The anterior approach provides the most direct access to the anterior aspect of the hip. Many surgeons prefer this approach for reduction of femoral head and neck fractures. Often the primary surgical approach can be utilized for treatment of periprosthetic fractures. This is considered a greater challenge from the direct anterior approach, however it can be easily extended to perform most fracture surgeries effectively, while maintaining the posterior capsule and short external rotators.
2. Table and positioning
Standard table or Orthopaedic specialty table can be used depending on surgeon preference.
The ipsilateral upper extremity is prepared across the chest on a well-padded bolster.
The sterile field should include the xiphoid process to the pubic symphysis and the entirety of effected extremity.
If an orthopedic specialty table is utilized, care should be taken to include the possible extensions of this approach within the sterile field.

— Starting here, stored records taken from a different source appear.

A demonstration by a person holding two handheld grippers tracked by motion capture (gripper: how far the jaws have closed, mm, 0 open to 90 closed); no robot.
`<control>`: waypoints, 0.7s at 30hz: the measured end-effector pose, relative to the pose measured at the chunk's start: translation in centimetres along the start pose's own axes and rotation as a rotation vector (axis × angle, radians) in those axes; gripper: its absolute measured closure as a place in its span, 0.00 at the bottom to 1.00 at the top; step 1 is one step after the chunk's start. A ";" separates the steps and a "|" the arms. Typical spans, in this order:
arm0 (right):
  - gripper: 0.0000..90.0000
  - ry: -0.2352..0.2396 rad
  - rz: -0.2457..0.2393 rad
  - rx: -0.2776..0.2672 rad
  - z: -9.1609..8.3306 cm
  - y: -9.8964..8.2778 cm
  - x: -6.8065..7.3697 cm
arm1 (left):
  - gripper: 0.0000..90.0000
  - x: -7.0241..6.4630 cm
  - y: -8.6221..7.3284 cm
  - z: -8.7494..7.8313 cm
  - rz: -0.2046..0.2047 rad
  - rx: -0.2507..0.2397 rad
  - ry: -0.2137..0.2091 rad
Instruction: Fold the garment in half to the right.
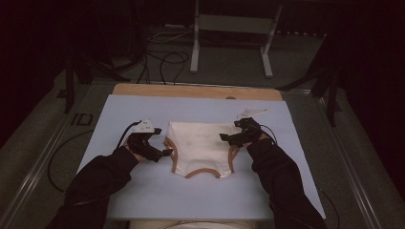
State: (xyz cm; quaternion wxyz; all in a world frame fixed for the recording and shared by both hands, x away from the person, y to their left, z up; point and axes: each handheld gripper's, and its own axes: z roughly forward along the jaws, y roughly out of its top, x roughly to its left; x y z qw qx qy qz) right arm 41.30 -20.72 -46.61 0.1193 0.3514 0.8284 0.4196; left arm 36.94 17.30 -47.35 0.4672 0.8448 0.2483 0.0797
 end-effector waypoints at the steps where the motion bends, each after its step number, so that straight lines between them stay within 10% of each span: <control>1: 0.11 0.000 -0.004 0.000 0.0 0.2 0.1 | 0.01 -0.3 0.1 -0.1 0.009 -0.005 -0.004; 21: 0.11 0.047 -0.103 0.013 2.8 5.3 3.4 | 0.01 -4.3 -0.4 -1.0 0.107 0.027 -0.067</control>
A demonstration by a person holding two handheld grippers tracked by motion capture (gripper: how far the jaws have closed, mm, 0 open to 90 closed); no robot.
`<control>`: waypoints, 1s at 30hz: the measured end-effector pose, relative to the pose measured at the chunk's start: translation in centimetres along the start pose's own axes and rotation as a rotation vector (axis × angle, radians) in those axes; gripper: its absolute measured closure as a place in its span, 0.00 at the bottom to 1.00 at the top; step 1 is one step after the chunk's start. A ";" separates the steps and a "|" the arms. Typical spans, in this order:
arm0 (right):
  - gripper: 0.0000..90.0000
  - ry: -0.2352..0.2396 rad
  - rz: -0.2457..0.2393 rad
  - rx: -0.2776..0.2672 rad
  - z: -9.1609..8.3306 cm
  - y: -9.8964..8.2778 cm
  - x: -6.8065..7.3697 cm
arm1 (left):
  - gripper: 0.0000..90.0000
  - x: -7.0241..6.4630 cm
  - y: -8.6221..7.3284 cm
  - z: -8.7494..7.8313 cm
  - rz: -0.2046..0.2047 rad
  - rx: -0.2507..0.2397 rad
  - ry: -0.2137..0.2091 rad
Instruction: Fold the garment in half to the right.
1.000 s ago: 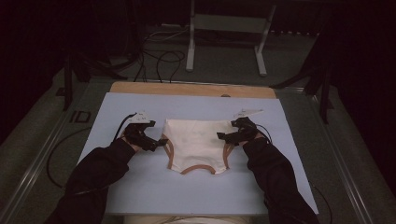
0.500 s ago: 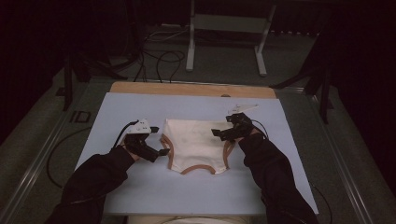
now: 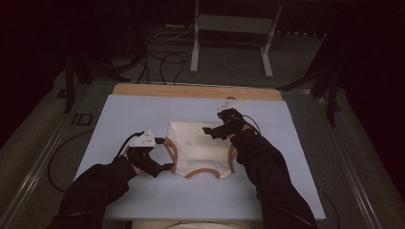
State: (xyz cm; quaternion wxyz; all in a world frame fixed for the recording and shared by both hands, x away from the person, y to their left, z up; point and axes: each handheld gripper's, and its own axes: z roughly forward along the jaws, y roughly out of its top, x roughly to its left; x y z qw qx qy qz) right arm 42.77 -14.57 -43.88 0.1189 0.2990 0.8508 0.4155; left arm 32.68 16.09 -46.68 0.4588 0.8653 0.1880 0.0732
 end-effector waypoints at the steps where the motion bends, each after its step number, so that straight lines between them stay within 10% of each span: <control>1: 0.11 0.003 -0.006 0.004 0.3 0.2 0.1 | 0.01 -0.3 -0.1 0.2 0.010 0.007 -0.005; 30: 0.11 0.095 -0.014 0.109 8.9 3.2 3.5 | 0.12 -1.8 -2.1 3.9 0.120 0.118 -0.052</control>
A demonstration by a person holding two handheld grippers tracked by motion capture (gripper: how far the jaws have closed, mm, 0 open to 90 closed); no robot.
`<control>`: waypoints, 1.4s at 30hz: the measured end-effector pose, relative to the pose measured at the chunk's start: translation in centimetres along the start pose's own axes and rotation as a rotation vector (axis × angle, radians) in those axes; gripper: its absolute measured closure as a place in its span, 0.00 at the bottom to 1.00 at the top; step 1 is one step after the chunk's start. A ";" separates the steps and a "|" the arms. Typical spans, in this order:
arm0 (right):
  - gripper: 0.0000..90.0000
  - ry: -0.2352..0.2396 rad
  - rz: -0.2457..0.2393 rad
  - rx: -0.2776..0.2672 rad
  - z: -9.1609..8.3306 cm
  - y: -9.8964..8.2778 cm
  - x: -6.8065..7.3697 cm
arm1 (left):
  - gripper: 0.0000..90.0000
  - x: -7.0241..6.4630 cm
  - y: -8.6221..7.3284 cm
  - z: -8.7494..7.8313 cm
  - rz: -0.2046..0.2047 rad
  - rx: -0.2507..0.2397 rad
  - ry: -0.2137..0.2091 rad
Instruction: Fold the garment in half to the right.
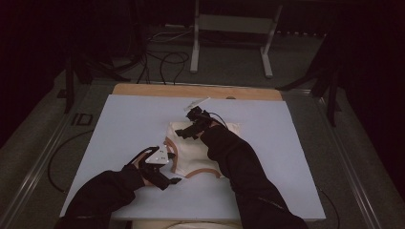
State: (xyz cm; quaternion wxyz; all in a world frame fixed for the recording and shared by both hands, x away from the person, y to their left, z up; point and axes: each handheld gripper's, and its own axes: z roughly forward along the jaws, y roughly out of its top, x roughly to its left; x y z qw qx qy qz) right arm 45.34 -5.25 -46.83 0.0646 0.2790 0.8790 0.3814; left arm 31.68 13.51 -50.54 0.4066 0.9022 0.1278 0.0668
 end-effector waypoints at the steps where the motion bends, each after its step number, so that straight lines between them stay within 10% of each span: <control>1: 0.11 0.005 0.004 0.003 0.3 0.1 0.1 | 0.12 0.1 0.0 0.2 0.003 0.005 0.003; 13: 0.11 0.024 0.028 0.029 3.1 1.0 0.4 | 0.25 0.9 -0.3 1.8 0.042 0.098 -0.013; 33: 0.12 0.035 0.032 0.066 4.7 1.3 0.0 | 0.71 2.2 0.6 2.6 0.130 0.115 -0.030; 42: 0.12 0.042 0.036 0.067 5.2 1.3 0.1 | 0.93 2.6 0.7 3.0 0.106 0.093 -0.006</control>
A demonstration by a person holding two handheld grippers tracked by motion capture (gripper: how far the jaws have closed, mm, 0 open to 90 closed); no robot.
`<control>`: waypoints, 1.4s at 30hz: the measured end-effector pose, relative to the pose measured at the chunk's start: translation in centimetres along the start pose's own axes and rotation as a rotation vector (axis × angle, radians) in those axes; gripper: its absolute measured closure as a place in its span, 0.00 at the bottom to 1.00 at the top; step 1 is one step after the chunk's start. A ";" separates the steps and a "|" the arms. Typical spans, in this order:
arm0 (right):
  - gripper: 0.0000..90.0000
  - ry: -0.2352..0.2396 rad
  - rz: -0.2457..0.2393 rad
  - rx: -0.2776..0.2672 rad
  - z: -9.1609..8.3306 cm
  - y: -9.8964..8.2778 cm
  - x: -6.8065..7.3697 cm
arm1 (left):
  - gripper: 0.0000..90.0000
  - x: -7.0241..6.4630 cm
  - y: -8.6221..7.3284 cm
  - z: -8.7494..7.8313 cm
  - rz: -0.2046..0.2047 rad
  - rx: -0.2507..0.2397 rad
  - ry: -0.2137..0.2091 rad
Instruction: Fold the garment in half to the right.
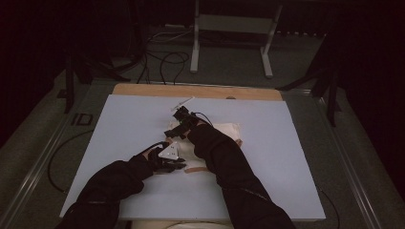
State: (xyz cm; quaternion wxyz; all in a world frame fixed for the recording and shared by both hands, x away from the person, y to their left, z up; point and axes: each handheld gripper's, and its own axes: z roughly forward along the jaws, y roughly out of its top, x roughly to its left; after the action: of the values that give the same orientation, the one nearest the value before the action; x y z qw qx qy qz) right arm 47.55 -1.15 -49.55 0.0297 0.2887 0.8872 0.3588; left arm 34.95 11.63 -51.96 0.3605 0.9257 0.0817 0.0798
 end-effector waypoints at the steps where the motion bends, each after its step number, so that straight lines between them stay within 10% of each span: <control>1: 0.12 0.002 0.004 -0.001 0.0 0.0 0.0 | 0.95 0.0 0.0 0.0 -0.001 -0.002 0.001; 29: 0.41 -0.185 0.051 0.073 3.1 2.0 -0.6 | 0.98 -0.5 -0.4 0.1 -0.030 -0.027 0.034; 42: 0.80 -0.198 0.007 0.113 3.3 1.6 -0.7 | 0.98 -0.5 -0.2 0.0 -0.022 -0.014 0.036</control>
State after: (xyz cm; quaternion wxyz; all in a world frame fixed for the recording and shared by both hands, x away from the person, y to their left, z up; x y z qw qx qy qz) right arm 49.79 1.49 -51.04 0.0995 0.3270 0.8977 0.2781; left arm 34.43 11.61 -52.16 0.3664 0.9206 0.0979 0.0930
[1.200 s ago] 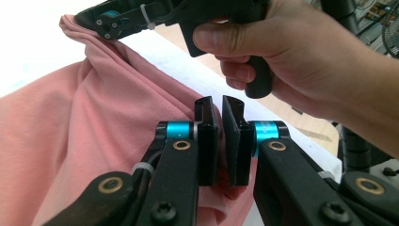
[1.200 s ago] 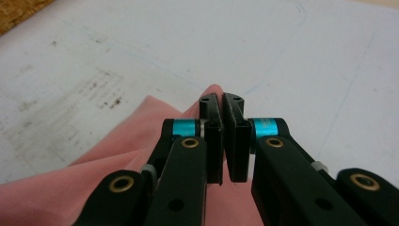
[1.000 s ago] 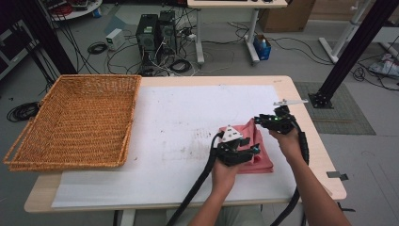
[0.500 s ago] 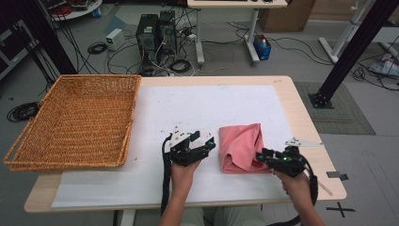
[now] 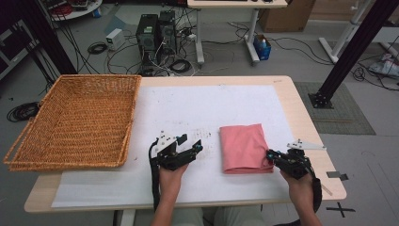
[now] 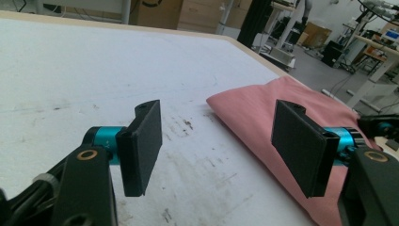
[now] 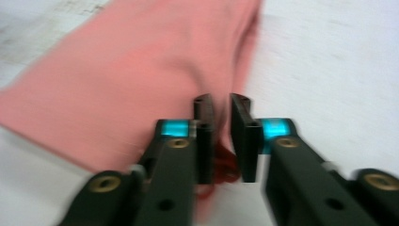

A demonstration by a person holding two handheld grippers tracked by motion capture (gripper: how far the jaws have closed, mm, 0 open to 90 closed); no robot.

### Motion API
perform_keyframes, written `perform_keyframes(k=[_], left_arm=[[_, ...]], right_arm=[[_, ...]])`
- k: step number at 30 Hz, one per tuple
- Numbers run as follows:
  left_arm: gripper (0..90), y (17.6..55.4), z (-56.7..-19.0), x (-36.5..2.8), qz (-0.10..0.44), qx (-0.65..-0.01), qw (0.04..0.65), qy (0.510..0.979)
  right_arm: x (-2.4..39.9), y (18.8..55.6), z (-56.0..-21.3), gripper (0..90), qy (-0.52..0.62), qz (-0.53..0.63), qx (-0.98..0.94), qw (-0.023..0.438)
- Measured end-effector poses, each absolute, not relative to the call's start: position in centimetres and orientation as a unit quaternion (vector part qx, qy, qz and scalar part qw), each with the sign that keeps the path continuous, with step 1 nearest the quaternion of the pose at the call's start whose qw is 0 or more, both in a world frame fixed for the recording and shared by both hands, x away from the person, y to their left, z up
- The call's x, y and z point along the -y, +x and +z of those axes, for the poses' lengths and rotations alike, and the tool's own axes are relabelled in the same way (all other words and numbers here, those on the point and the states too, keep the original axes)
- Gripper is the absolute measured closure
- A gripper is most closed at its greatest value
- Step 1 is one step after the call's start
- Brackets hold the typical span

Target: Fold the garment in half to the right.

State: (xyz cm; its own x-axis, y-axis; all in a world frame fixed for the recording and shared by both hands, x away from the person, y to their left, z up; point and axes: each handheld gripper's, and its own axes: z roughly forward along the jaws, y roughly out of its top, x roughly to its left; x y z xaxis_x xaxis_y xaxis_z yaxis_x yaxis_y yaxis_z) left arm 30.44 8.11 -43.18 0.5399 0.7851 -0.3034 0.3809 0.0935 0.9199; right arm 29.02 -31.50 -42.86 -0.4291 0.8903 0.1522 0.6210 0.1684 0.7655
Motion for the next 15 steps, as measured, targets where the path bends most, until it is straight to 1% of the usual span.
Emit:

This typically extends to the linea aspera posteriorly.
3. Skin incision
A standard approach the hip joint is performed through a 10 cm incision extending over the tensor fascia latae from the ASIS towards the lateral epicondyle. It represents the distal vertical limb of the Smith-Petersen approach.
4. Deep dissection
After incision of the skin and fat, the deep fascia is encountered.
An incision is made over the TFL and the musculature is dissected off of the medial fascia bluntly and a retractor is placed around the superior aspect of the neck of the femur.
The lateral femoral cutaneous nerve of the thigh should be protected within the sartorial fascia. It might perforate the fascia prematurely and have branches within the subcutaneous fat that should be identified.
5. Deep surgical dissection
Lateral femoral circumflex vessels are isolated and coagulated. The fascia overlying the rectus can then be opened and blunt dissection carried across the anterior capsule. A blunt retractor is then introduced on the medial aspect of the femoral neck outside of the hip joint.
A T-shaped capsulotomy, with stay sutures medially and laterally, allows exposure of the femoral head and neck. The direct head of the rectus femoris can usually be maintained over the top of the hip capsule but some surgeons might choose to divide it with the capsule and reapproximate it at the conclusion of the surgery.
The joint can be dislocated at this time using traction and external rotation in extension. The acetabulum can then be exposed. In order to do this, the rectus femoris tendon should be incised allowing for reflection of the muscle belly from its position over its anterior aspect over the hip joint and acetabulum. Limitations of exposure of the acetabulum includes some posterior wall and column fractures. The ilium can be exposed from the gluteal pillar anteriorly along the outer table to the level of the superior pubic ramus.
The proximal aspect of the femur can be exposed along the calcar and remnant femoral neck with hip extension and external rotation. A bone hook can be utilized to elevate a proximal femur within the wound, and hand-held retractors can be used to further visualize the zone of interest.
In marked internal rotation, the greater trochanter can be visualized and exposed for potential reduction and internal fixation.
6. Extension of surgical approach
Periprosthetic Femur Fracture
The incision can be extended distally on the lateral aspect of the proximal femur and fascial incision brought laterally. The vastus lateralis can then be either released from its origin on the intertrochanteric ridge or retracted bluntly to allow for visualization of the proximal femur. With the hip dislocated the prosthesis can be removed or the maintained and fixation of the proximal femur can be carried out via described techniques.
Extended trochanteric osteotomy
If stem extraction requires an osteotomy either due to ingrowth or presence of cement, this can be performed through the extension of the direct anterior approach.
With the limb markedly internally rotated, drill holes can be placed from the posterior cortex to the anterior cortex across the lateral aspect of the stem to a point 1 cm distal to the femoral prosthesis or cement mantel.
An osteotome can then be used to connect these drill holes such that the greater trochanter is elevated anteriorly off of the femoral component with the lateral cortex of the femur.
A layered closure following irrigation is preferred for periprosthetic fractures. The capsule of the hip, if it has been maintained, should be closed using non resorbable sutures. The rectus femoris tenotomy can be repaired followed by a watertight closure of the fascia. A subfascial drain should be considered as blood loss can be significant and periprosthetic fracture patients are at high risk of requiring anticoagulation immediately postoperatively. A hematoma requiring evacuation must be avoided. The wound is closed in layered fashion according to the surgeon's preference.
Sterile dressing should be applied, and negative pressure incisional wound care can be considered.